SECURITIES AND EXCHANGE COMMISSION

Washington, D.C. 20549

 

 

FORM 6-K

 

 

REPORT OF FOREIGN PRIVATE ISSUER

PURSUANT TO RULE 13a-16 OR 15d-16

UNDER THE SECURITIES EXCHANGE ACT OF 1934

For the month of December 2023

Commission File Number: 001-38655

 

 

Farfetch Limited

(Exact Name of Registrant as Specified in Its Charter)

 

 

The Bower

211 Old Street

London EC1V 9NR

United Kingdom

(Address of principal executive office)

 

 

Indicate by check mark whether the registrant files or will file annual reports under cover of Form 20-F or Form 40-F.

Form 20-F  ☒            Form 40-F  ☐

 

 

 


On December 18, 2023, Farfetch Holdings plc (“FF PLC”), a public limited company organized under the laws of England and Wales and a wholly owned direct subsidiary of Farfetch Limited, informed the board of directors of Farfetch Limited (the “Board”) that it had entered into (i) a committed first lien delayed draw term loan facility in an aggregate principal amount of $500 million (the “Bridge Loan Facility”) with certain direct and/or indirect subsidiaries of FF PLC, as borrowers and/or guarantors and Athena Topco LP, a Delaware limited partnership (“Athena Topco”), an entity owned by Coupang, Inc. (“Coupang”), and funds managed and/or advised by Greenoaks Capital Partners LLC (“Greenoaks”), as lender (the loans drawn on the Bridge Loan Facility from time to time, collectively, the “Bridge Loans”) and (ii) a transaction support agreement (the “Support Agreement”) with, among other parties, Farfetch Limited, Athena Topco and an ad hoc group of lenders (the “AHG”) holding in excess of 80% of the outstanding term loans (the “Term Loans”) under the existing credit agreement of FF PLC and certain of its direct and/or indirect subsidiaries, dated October 20, 2022, as amended on April 7, 2023, and as further amended on August 11, 2023 (the “Credit Agreement”; and the Credit Agreement as amended by the third amendment to be entered into on December 18, 2023 (as further described below), the “Amended Credit Agreement”).
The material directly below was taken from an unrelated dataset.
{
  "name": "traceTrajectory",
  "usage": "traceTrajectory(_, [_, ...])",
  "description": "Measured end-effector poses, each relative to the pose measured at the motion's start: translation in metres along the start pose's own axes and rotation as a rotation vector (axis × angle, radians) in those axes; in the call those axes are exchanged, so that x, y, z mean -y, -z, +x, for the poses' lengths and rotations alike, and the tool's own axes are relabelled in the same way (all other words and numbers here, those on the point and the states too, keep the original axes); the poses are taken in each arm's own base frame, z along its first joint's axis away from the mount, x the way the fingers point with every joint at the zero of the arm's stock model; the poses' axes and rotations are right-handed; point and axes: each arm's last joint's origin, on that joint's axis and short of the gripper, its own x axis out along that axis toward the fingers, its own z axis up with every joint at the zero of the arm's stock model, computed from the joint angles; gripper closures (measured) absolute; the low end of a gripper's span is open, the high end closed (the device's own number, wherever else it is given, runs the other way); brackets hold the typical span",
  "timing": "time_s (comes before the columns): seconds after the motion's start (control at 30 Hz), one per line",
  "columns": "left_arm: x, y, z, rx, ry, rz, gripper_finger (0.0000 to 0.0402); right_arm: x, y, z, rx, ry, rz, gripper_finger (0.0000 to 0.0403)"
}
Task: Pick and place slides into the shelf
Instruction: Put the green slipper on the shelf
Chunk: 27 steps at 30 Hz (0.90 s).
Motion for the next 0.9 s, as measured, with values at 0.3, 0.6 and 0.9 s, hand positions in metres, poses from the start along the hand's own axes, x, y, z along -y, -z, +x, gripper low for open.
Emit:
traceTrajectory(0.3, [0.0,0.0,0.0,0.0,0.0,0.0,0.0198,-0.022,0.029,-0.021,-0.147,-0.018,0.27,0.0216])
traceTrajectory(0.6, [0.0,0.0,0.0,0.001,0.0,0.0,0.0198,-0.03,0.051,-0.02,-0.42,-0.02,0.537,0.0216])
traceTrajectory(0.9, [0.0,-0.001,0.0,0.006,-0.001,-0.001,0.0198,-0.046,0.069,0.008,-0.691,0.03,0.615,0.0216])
Farfetch Limited and its financial advisors have conducted a thorough and extensive process to secure additional liquidity for Farfetch Limited and its subsidiaries. Without such liquidity, Farfetch Limited and its subsidiaries would have been unable to continue as a going concern. The Board is disappointed that the process has not resulted in a solution that ensures that Farfetch Limited, the listed entity, remains a going concern. However, the Board is pleased to see that FF PLC has successfully secured a solution that ensures the continued operations of its business and that it will continue to serve the network of brands, boutiques and consumers depending on the FARFETCH Marketplace every day.
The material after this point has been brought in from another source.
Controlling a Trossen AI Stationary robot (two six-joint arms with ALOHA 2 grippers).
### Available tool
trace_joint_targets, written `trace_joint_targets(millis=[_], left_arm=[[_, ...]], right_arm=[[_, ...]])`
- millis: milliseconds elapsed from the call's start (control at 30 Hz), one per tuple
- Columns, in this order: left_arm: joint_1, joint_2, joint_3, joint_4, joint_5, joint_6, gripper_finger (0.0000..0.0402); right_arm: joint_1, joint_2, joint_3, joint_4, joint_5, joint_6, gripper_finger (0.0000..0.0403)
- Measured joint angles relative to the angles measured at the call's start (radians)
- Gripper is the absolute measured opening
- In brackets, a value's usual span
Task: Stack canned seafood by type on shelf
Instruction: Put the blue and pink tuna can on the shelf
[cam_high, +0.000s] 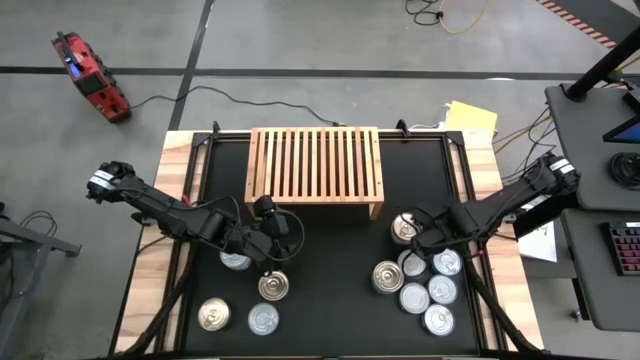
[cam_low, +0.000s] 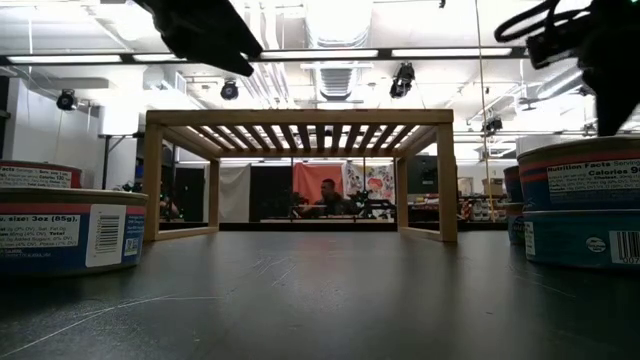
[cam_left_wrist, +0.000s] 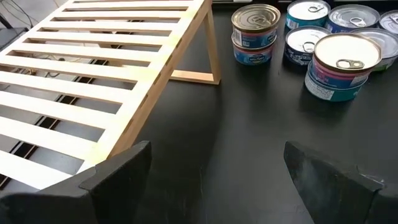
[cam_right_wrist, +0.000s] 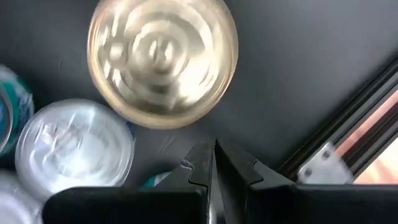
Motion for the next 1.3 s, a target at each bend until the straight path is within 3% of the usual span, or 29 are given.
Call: trace_joint_targets(millis=[167,400,800,1100,1300], left_arm=[[0.0,0.0,0.0,0.006,0.0,0.004,0.0351],[0.0,0.0,-0.012,0.058,0.001,0.01,0.0351],[-0.005,0.0,-0.033,0.053,0.001,0.01,0.0351],[-0.005,0.0,-0.033,0.055,0.001,0.014,0.0351],[-0.005,0.0,-0.033,0.058,-0.001,0.019,0.0351]], right_arm=[[0.0,-0.021,-0.002,0.032,0.157,-0.061,0.0012],[0.0,-0.027,-0.055,0.235,0.261,-0.14,0.0012],[0.004,-0.038,-0.082,0.289,0.256,-0.105,0.0012],[0.005,-0.046,-0.082,0.283,0.067,-0.054,0.0012],[0.007,-0.046,-0.094,0.285,0.08,-0.034,0.0012]])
Farfetch Limited announces the resignation of its independent members of the Board and all committees thereof: Dana Evan, David Rosenblatt, Diane Irvine, Gillian Tans, Stephanie Horton and Victor Luís effective immediately (the “Independent Directors”). The resignation of the Independent Directors is not the result of any disagreement with Farfetch Limited or with its operations, policies or practices. They leave with the sincere thanks of Farfetch Limited for all they have contributed to the Board and Farfetch Limited, along with Farfetch Limited’s best wishes for the future. The Independent Directors wish Coupang, Greenoaks and the Farfetch business every success. Following these resignations, the Board consists of José Neves.
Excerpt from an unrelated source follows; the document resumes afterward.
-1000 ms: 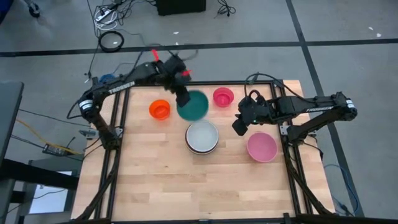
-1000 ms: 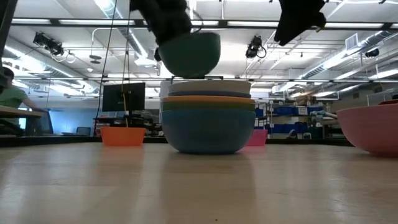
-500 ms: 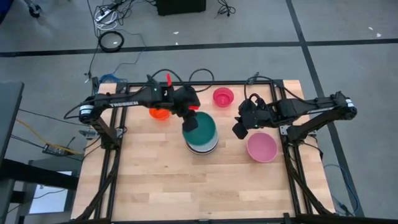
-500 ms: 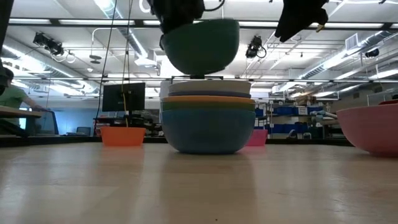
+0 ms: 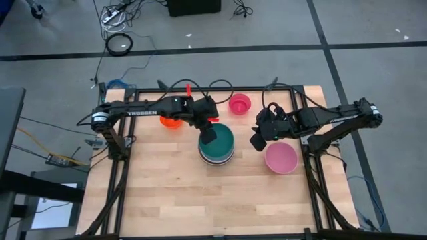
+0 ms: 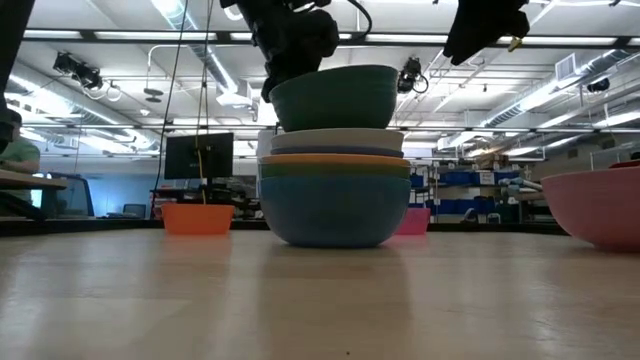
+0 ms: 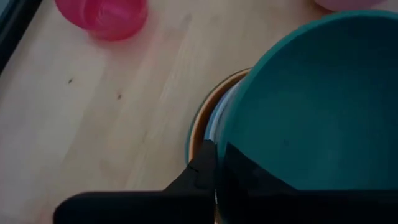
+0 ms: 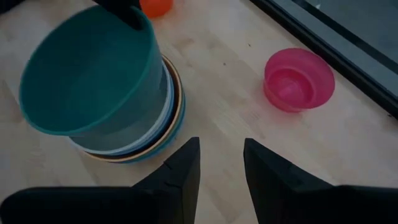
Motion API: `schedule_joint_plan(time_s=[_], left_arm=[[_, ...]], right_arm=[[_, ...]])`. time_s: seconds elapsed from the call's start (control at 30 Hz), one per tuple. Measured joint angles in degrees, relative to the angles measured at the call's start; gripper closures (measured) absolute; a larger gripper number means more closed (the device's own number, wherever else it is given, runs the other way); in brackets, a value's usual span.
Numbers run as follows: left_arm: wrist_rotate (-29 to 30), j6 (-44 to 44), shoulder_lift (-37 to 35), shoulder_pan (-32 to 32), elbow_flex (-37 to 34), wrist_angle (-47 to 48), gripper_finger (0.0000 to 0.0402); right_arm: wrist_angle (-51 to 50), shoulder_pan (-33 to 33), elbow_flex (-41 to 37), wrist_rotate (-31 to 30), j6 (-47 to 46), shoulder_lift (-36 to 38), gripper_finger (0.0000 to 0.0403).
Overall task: Nest bowls inside each other
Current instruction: Stack the green bowl on top of the white bowl
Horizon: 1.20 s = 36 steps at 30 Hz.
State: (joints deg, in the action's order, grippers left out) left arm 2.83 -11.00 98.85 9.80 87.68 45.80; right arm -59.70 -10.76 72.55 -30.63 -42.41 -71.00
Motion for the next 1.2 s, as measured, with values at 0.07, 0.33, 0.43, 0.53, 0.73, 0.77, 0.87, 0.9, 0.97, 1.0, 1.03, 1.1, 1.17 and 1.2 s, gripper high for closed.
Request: schedule_joint_plan(time_s=[0.07,0.33,0.43,0.53,0.73,0.77,0.87,0.9,0.97,1.0,1.03,1.1,1.17,1.2], left_arm=[[-0.11,-0.13,0.0,0.0,0.04,-0.14,0.0379],[-0.11,-0.18,0.0,-0.24,0.04,-0.02,0.0352],[-0.83,-0.21,0.0,-0.24,0.04,0.45,0.035],[-3.29,-1.13,0.0,-0.27,0.04,1.02,0.0349],[-6.0,-1.42,0.0,-1.56,0.04,1.77,0.0348],[-6.14,-1.42,0.0,-1.7,0.04,1.87,0.0348],[-5.97,-1.56,0.0,-1.73,0.04,1.83,0.0348],[-5.56,-1.65,0.0,-1.73,0.04,1.8,0.0348],[-5.09,-1.66,0.0,-1.66,0.04,1.69,0.0348],[-4.74,-1.68,0.0,-1.66,0.04,1.68,0.0347],[-4.55,-1.66,0.0,-1.66,0.04,1.72,0.0346],[-4.52,-1.66,0.0,-1.62,0.04,1.62,0.034],[-4.47,-1.62,0.0,-1.61,0.04,1.25,0.0328],[-4.4,-1.62,0.0,-1.57,0.04,0.97,0.0322]], right_arm=[[-0.08,-0.02,0.0,0.02,0.13,0.0,0.029],[-0.17,-0.02,0.0,0.27,0.42,0.0,0.029],[-0.2,-0.02,0.0,0.28,0.44,0.0,0.029],[-0.21,-0.02,0.0,0.49,0.42,0.0,0.029],[-0.22,-0.02,0.0,0.7,0.42,0.0,0.029],[-0.22,-0.02,0.0,0.72,0.42,0.0,0.029],[-0.24,-0.02,0.0,0.76,0.39,0.0,0.029],[-0.24,-0.02,0.0,0.88,0.39,0.0,0.029],[-0.24,-0.02,0.0,1.26,0.39,0.0,0.029],[-0.24,-0.02,0.0,1.45,0.39,0.0,0.029],[-0.24,-0.02,0.0,1.54,0.37,0.0,0.029],[-0.24,-0.02,0.0,1.72,0.37,0.0,0.029],[-0.24,-0.02,0.0,1.75,0.37,0.0,0.029],[-0.24,-0.02,0.0,1.75,0.37,0.0,0.029]])
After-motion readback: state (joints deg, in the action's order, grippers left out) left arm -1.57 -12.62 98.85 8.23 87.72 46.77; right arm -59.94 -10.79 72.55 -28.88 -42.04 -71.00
Further, Farfetch Limited, FF PLC, Richemont and Symphony Global have today agreed to terminate, with immediate effect, FF PLC’s proposed acquisition of 47.5% of Yoox-Net-A-Porter (“YNAP”), the adoption of FARFETCH Platform Solutions by YNAP and the Richemont Maisons and the launch of Richemont Maison e-concessions on the FARFETCH Marketplace.

Descriptions of the transactions

Under the terms of the Bridge Loan Facility, Athena Topco will commit to fund the Bridge Loans (subject to customary drawdown conditions) on an as needed basis to fund FF PLC’s and its direct and indirect subsidiaries’ ordinary course working capital, operations and/or expenses in accordance with an agreed financial plan. The Bridge Loans will include customary covenants for an instrument of this type. Interest on the Bridge Loans shall accrue at a rate of 12.5% per annum, compounding monthly in payment-in-kind interest (“PIK”). The Bridge Loans will be secured on a pari passu basis with the Term Loans by the same collateral package as the Term Loans. Except if the Sale (as defined below) is consummated, the Bridge Loans will become immediately due and payable: (i) at the end of the Exclusivity Period (as defined below), (ii) in the event that a competing transaction is signed in relation to FF PLC’s assets being consummated pursuant to the marketing process (a “Competing Transaction”), (iii) upon an event of default and acceleration under the Bridge Loan Facility documents as a result of, among other customary events, a breach by FF PLC (or its applicable subsidiaries) of a covenant, failure by FF PLC (or its applicable subsidiaries) to satisfy any obligations thereunder, or a cross-default of the


Bridge Loan Facility as a result of the default by FF PLC (or its applicable subsidiaries) of other applicable instruments, or (iv) in the event of a termination of the Support Agreement as a result of certain events related to a material breach thereof by Farfetch Limited (or its applicable subsidiaries) or the AHG, in each case at a price equal to 1.95x of the full committed $500 million plus accrued and unpaid interest (including PIK); provided, that, in the event of a liquidation of FF PLC and certain of its subsidiaries, Athena Topco shall receive the sum of (x) the then-outstanding principal amount of Bridge Loans on a pari passu basis with the Term Loans plus (y) the product of (A) 0.95 multiplied by (B) the then-outstanding principal amount of Bridge Loans, with such additional amount ranking on a junior basis to the Term Loans.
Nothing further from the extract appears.